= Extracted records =
[Start of Attachment]
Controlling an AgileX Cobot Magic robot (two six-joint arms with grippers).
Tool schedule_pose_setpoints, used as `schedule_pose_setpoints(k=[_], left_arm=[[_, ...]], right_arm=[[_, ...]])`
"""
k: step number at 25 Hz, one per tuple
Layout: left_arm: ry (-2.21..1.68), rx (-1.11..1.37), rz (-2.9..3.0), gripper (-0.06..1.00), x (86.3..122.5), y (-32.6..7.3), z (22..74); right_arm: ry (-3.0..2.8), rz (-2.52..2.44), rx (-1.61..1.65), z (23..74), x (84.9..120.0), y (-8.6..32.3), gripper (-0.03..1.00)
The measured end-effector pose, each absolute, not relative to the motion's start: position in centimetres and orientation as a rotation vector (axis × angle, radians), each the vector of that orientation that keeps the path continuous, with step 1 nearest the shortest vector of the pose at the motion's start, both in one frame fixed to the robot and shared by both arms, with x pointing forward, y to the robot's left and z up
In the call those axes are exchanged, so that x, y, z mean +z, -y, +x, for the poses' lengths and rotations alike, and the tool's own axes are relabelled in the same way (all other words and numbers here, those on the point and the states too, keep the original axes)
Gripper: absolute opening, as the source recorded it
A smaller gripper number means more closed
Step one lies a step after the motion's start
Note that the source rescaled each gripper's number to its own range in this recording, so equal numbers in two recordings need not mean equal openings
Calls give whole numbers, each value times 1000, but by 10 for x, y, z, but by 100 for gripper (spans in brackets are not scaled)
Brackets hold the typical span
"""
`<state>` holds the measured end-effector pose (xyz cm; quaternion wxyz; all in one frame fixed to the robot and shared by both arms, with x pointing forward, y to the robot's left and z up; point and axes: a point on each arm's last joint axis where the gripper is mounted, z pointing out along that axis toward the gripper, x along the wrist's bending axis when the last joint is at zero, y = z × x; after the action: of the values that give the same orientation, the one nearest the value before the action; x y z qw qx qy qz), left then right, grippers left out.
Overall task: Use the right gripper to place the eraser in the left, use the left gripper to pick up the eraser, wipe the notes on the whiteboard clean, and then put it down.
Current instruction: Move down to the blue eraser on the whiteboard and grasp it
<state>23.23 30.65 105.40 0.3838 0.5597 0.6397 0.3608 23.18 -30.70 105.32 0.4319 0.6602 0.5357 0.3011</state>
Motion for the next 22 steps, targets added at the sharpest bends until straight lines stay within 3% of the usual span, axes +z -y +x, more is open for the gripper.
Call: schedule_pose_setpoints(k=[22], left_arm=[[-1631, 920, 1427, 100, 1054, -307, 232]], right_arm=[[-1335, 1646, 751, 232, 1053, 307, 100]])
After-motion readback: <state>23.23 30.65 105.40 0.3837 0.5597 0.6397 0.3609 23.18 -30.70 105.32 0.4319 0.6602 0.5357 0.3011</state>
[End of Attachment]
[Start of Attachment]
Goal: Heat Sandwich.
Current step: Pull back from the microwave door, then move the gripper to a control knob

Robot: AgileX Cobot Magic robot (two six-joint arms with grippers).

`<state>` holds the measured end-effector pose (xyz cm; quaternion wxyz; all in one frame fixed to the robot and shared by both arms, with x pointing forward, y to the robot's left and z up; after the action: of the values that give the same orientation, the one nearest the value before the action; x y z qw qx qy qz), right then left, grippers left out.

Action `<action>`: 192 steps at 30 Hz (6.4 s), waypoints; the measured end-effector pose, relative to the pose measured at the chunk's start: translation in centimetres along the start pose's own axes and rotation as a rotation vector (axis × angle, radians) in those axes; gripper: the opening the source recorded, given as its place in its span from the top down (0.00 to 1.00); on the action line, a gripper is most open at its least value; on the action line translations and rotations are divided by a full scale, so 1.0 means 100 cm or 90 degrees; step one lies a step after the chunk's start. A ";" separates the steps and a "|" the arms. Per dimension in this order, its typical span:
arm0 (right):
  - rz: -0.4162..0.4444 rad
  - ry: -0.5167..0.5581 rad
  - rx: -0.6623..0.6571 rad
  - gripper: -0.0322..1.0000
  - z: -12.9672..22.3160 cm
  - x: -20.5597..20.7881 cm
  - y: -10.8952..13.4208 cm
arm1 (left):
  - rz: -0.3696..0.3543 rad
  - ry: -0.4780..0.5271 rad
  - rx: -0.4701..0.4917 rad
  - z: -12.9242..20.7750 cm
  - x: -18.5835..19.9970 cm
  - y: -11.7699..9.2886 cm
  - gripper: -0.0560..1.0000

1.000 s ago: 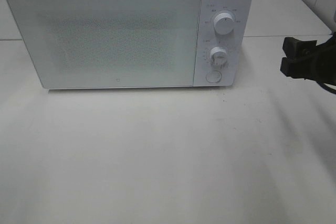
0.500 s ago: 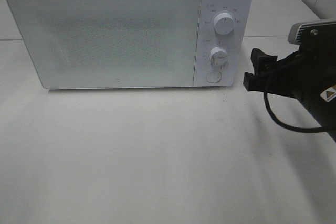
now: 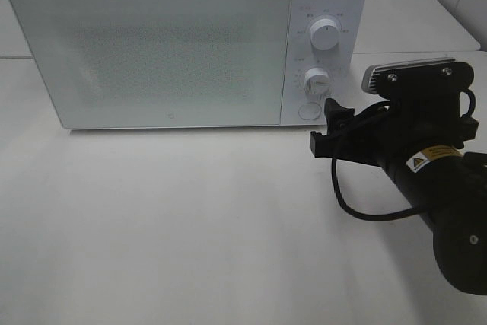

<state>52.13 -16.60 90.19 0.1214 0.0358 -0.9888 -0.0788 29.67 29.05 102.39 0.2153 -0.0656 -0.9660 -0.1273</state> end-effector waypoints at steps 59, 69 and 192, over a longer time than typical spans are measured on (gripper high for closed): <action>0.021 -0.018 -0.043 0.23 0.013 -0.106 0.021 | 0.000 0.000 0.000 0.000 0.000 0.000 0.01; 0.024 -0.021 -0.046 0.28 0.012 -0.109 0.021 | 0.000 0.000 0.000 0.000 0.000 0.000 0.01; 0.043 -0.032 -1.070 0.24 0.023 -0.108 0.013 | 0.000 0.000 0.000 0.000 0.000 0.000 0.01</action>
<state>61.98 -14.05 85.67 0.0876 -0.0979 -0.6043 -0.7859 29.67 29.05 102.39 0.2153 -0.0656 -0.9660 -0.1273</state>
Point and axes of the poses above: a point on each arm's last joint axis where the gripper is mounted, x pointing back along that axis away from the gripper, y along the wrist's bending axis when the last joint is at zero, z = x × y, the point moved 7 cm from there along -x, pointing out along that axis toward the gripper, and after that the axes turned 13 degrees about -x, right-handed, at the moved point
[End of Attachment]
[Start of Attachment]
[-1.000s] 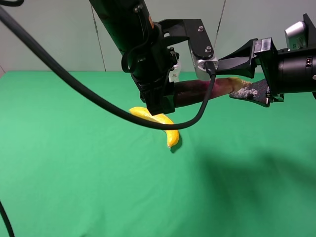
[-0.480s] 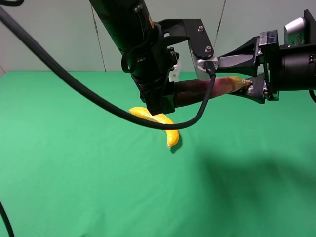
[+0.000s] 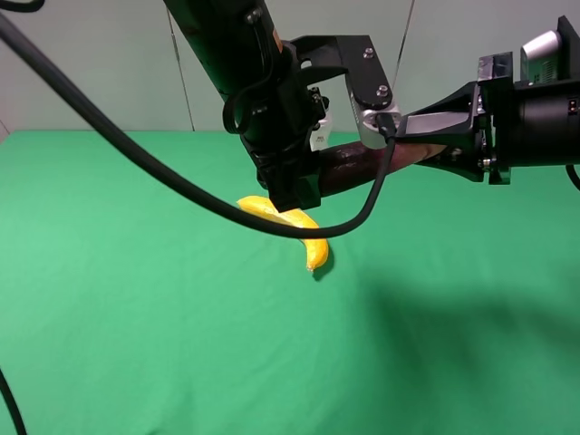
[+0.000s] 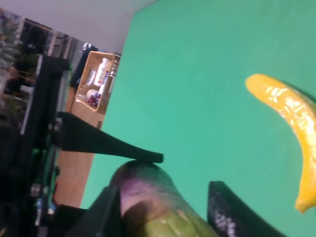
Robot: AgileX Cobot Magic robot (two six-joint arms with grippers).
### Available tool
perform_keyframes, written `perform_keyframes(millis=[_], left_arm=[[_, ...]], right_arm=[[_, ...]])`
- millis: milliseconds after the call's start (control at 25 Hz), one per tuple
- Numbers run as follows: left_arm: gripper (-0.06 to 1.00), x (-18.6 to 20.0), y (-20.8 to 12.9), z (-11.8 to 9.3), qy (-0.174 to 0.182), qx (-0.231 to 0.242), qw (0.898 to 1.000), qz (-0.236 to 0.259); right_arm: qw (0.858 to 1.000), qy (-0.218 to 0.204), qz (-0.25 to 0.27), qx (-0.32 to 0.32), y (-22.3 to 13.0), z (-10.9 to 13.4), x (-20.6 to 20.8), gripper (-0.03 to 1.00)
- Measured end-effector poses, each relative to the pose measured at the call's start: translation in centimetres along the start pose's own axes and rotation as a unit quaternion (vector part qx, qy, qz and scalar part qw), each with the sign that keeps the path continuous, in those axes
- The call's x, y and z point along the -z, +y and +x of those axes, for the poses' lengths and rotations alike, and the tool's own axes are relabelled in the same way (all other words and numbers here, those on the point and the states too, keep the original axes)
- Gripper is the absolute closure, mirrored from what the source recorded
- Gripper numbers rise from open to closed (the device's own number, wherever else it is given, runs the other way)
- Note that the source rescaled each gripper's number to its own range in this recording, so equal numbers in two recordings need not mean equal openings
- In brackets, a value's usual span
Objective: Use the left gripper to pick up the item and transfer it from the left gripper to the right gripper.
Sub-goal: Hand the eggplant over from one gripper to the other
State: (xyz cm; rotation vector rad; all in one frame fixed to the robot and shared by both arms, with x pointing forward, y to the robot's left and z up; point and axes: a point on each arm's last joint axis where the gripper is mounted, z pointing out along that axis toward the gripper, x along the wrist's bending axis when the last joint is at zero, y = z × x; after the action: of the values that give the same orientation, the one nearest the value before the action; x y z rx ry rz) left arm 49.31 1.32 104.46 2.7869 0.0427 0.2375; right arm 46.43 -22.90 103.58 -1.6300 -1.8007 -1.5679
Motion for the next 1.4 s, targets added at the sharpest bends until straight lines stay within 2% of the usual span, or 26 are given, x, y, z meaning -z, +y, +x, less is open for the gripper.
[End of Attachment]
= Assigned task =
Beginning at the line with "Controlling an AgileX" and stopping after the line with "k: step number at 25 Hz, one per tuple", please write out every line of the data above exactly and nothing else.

= Answer for this exercise =
Controlling an AgileX Cobot Magic robot (two six-joint arms with grippers).
Tool schedule_pose_setpoints, used as `schedule_pose_setpoints(k=[_], left_arm=[[_, ...]], right_arm=[[_, ...]])`
"""
k: step number at 25 Hz, one per tuple

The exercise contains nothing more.